【 努 力 賞 】

【テーマ:私の背中を押してくれたあの一言】
働くという字にこめられた想い
神奈川県 朝来 里桜 31歳

「夢を持ちなさい」

「夢は具体的に描いてこそ叶う」

「夢のない人は、いざと言う時踏ん張れない」

こんな言葉たちは、誰しもが少なからず聞いたことのあるフレーズだろう。
確かに、夢を持つことは素晴らしいことであり、それを否定する気は毛頭ない。

しかし、このもっともらしいフレーズは、夢を描ききれない時期の子供たちや、就職に悩む学生、一歩を踏み出したばかりの新入社員にとっては、重荷になる時もある。仕事を始めて3年目頃の青年達もまた、働くということをわかり始めてきた時だからこそ、この言葉たちを聞くと、思わず耳に栓をしたくなる時もあるだろう。

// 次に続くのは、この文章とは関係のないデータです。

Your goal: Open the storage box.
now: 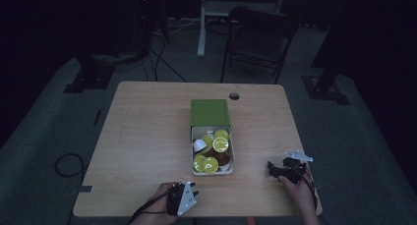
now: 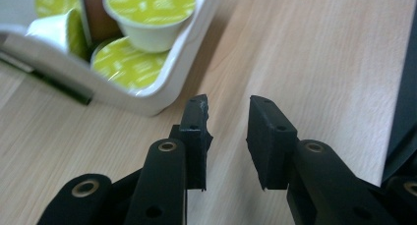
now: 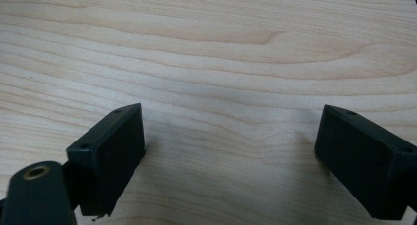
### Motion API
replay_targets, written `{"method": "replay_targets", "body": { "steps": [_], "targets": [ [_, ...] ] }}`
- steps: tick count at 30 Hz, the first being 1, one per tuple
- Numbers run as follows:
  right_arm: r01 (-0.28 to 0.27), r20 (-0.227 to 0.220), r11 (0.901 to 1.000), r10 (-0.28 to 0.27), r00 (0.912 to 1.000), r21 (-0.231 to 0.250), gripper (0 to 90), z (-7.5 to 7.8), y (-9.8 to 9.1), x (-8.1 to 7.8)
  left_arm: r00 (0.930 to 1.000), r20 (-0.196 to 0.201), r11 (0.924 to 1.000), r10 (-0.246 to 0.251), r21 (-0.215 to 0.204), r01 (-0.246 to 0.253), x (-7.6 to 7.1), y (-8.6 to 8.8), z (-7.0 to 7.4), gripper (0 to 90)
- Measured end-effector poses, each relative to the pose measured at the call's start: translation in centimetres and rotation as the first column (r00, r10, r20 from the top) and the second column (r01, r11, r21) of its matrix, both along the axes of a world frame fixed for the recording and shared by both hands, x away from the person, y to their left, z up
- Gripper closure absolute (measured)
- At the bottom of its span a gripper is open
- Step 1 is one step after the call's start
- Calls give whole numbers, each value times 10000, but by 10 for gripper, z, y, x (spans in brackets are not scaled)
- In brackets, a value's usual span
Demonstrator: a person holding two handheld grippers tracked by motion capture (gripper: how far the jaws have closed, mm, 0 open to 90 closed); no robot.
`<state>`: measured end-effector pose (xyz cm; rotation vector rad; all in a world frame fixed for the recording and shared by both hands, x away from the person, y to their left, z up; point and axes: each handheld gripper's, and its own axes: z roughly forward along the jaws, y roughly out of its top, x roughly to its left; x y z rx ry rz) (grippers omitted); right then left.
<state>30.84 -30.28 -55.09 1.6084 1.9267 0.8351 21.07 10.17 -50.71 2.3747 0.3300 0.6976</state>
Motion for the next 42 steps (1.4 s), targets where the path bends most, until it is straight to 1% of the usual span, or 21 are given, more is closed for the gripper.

私自身、具体的な夢を描くというプレッシャーに、苦心した経験がある。
高校生の頃、具体的な夢や、将来就きたい職業等を描くことができずにいた。その頃の自分に唯一見えたのは、ここまで自身を育んでくれた、感謝すべき多くの人達の顔だけだった。

大切な人たちに恩返しがしたい、その気持ちは、誰かのためになる仕事がしたい、という、漠然とした夢を抱かせてくれるようになった。具体的な夢などとは程遠かったが、初めて抱くことのできた夢は、大学に進学してからも変わらなかった。そして、人々の生活を支える、モノづくりに関わる仕事を選択した。

就職してからは、仕事のやり方を教わり、問うことで、先輩達の時間を奪ってばかりの自分が、働いていると言えるのか、と悩む日々が続いた。その不安を抱えながら、未熟な自分なりに無我夢中で仕事をした。早く一人前になりたい、人の役に立つモノを生み出している先輩達の助力になりたい、と自分なりの努力を重ねた。

そんな中、私が仕事における師を得たのは、入社3年目であった。エースであり、どんな時でも手を抜かず、一途に仕事に向き合い続ける姿を、私は心から尊敬していた。ただ、先輩には、唯一の弱点があった。完璧主義で、真面目で一本気であるからこそ、人間不信気味であり、自身の下に後輩を持つことを酷く嫌っていたのだ。

そこで白羽の矢が立ったのが、コミュニケーション能力と粘り強さに定評が付いていた私であった。嫌がる先輩にくらいついて一年、何度も怒らせ、嫌がられながら、少しずつ仕事を信頼してもらえる様になった。1年半がたった折、先輩は大きな仕事をやり遂げ、部のピンチを救った。

先輩の仕事に対する能力、働く姿勢、そして常に結果を出すことのできる実力は、私の大きな目標となった。だがその背中を目指す前に、あの大きな仕事を先輩がやり遂げた日、私は先輩に心から詫びた。

仕事に追い込まれる中、私は、先輩のサポートしかできなかった。やるべきことが100あるとすれば、優先順位と重要度の高いものは先輩がやると信じ、残りの30を必死になってやった。先輩には大事な仕事に専念してもらいたいと考えたからだ。

しかし、私に先輩の様な仕事ができていたら、もっと先輩の力になれていたのではないか。そう思うと、頭を下げずにはいられなかったのだ。

「本当に、必要最低限のことしかできなくて、すいませんでした!」

「お前は、必要なことをちゃんとやってくれた。それができる人間なんて、実はほとんどいない。だが、お前の仕事は信頼できた。そのおかげで結果を出すことができたんだ。本当に、感謝している」

先輩がくれた言葉は、私に、働くとはどういうことなのかを教えてくれた。

働くということは、何をなすかということではない。

人を思いやって動き、それが人の心を動かし、それを受けてまた人が動いてゆく。働くという字には、そんな想いが込められていると思うのだ。

どんな仕事においても、その仕事に自分なりに向き合い、取り組み、周りの人たちと織り成し合うこと―それこそが、働くということなのではないだろうか。